__Directions__: Only one stretch of the listing below is wanted. Give it again exactly, from the line with "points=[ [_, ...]" through the line with "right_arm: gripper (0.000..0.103".

__Input data__:
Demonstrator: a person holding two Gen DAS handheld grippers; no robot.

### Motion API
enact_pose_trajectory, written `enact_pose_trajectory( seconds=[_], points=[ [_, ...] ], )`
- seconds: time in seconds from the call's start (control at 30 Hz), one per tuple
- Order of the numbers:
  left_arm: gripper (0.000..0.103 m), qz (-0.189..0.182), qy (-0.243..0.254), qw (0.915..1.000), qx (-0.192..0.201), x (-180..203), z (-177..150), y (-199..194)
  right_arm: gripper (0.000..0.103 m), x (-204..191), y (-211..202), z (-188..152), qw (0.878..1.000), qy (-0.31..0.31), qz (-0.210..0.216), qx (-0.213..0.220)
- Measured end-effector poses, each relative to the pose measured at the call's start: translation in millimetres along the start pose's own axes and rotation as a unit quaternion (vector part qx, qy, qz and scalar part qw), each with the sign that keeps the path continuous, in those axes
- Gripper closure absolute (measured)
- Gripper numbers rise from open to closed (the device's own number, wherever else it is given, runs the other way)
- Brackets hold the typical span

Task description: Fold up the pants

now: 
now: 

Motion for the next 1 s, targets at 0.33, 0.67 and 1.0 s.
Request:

__Solution to this problem__:
enact_pose_trajectory, written `enact_pose_trajectory( seconds=[_], points=[ [_, ...] ], )`
- seconds: time in seconds from the call's start (control at 30 Hz), one per tuple
- Order of the numbers:
  left_arm: gripper (0.000..0.103 m), qz (-0.189..0.182), qy (-0.243..0.254), qw (0.915..1.000), qx (-0.192..0.201), x (-180..203), z (-177..150), y (-199..194)
  right_arm: gripper (0.000..0.103 m), x (-204..191), y (-211..202), z (-188..152), qw (0.878..1.000), qy (-0.31..0.31), qz (-0.210..0.216), qx (-0.213..0.220)

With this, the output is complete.